ALTHOUGH FATALITIES OCCUR IN LESS THAN 1% OF ALL CASES, BLACK WIDOW BITES ARE A VERY SERIOUS MATTER. IF YOU THINK YOU'VE BEEN BITTEN BY A BLACK WIDOW, DO NOT MESS AROUND OR THINK YOU'LL RIDE IT OUT--CALL 911, AND TRAP THE SPIDER IF YOU CAN.
And now for the fun part!
Really, it's a misnomer to be talking about the "black widow" at all, because what we commonly term the "black widow" is actually three different species! If you live in the Western United States (essentially the Rockies and further west), what you might see in some dark corner is the Latrodectus hesperus--the Western Widow. But if you live in the South, you're far more likely to encounter L. mactans, the Southern Widow. And if you live in New England or Southeastern Canada, L. variolus--the Northern Widow--is your native species. And if you're Jerome a Paris? Well, the L. mactans tredecimguttatus--the Mediterranean Widow--is more in style, with a range that includes all of Southern Europe east into Kazakhstan.
So how is a budding arachnologist like yourself supposed to tell the difference? Well, if locality isn't enough for you, you can just go ahead and examine the red "hourglass" that make the "black widow" famous.
Black widows are known for their "hourglasses", but only one of the species mentioned above has a true hourglass marking--and that's the Western Widow, as you can see from the picture below:
The Southern Widow has a marking that actually more closely resembles an anvil shape:
And the Northern Widow actually has two separated red markings:
And the Mediterranean is quite visibly different, with spots (tredecimguttatus means "bearing 13 spots"!) all over the abdomen:
But that's not all! There are 31 different species in the Widow genus.

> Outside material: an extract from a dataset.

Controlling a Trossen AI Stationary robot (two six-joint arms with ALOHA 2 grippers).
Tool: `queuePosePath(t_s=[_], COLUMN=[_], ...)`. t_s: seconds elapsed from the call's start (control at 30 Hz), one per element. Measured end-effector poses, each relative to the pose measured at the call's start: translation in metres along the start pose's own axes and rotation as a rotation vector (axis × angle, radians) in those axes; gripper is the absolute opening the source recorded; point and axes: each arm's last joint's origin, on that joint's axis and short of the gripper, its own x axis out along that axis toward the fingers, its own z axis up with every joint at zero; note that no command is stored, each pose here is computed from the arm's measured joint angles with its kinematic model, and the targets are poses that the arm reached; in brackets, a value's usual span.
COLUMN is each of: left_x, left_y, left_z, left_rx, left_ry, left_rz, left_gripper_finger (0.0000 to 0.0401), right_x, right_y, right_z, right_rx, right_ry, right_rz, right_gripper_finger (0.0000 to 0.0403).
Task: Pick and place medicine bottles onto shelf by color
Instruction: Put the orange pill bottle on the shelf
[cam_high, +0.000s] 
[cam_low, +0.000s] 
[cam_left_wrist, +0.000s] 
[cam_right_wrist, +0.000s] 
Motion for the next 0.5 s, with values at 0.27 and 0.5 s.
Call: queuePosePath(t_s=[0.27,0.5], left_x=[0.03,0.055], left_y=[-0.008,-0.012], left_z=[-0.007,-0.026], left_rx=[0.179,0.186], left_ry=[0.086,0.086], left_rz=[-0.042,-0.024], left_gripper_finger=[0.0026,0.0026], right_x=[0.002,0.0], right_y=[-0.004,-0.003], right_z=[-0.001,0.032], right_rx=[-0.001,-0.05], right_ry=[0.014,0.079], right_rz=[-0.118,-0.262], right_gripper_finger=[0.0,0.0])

I'll take up just a little more of your time and introduce you to a few that you've probably never seen before.
There are two other Widow species that you might see if you like in Central or South Florida. One of them is the L. bishopi, the Red Widow--and the only place you'll find L. bishopi is in palmetto fronds in Central and South Florida scrub-pine areas, which is too bad:
There is also another species in Florida, but it's nonnative, having been introduced there from other tropical ports of call. It's L. geometricus, the Brown (or Grey) Widow:
There are no recorded cases of Red Widow bites, but the venom is undoubtedly toxic. The Brown Widow has less dangerous venom, but should still be accorded respect.
Widow spiders are scattered throughout the world. If you're in Australia, you might find L. mactans hasselti, the Redback spider--and South Africa has six Widow species, including the intimidating L. indistinctus, whose distinctive red mark appears on the very tip of the abdomen.
But perhaps the largest debate among scientists today concerning the Widow genus is what to make of another potential American species, currently dubbed L. Bush:
L. Bush has been previously observed causing the death of potential mates, though this behavior has not yet been duplicated as a natural phenomenon, so no definite conclusions can be drawn. Other potential clues pointing to successful identification in the genus Latrodectus has been the tendency of this species to pair-bond with a non-threatening, easily controllable male, as well as the proclivity to retreat into a burrow and hide during times of danger. Nevertheless, the scientific evidence is inconclusive, and we are awaiting further study.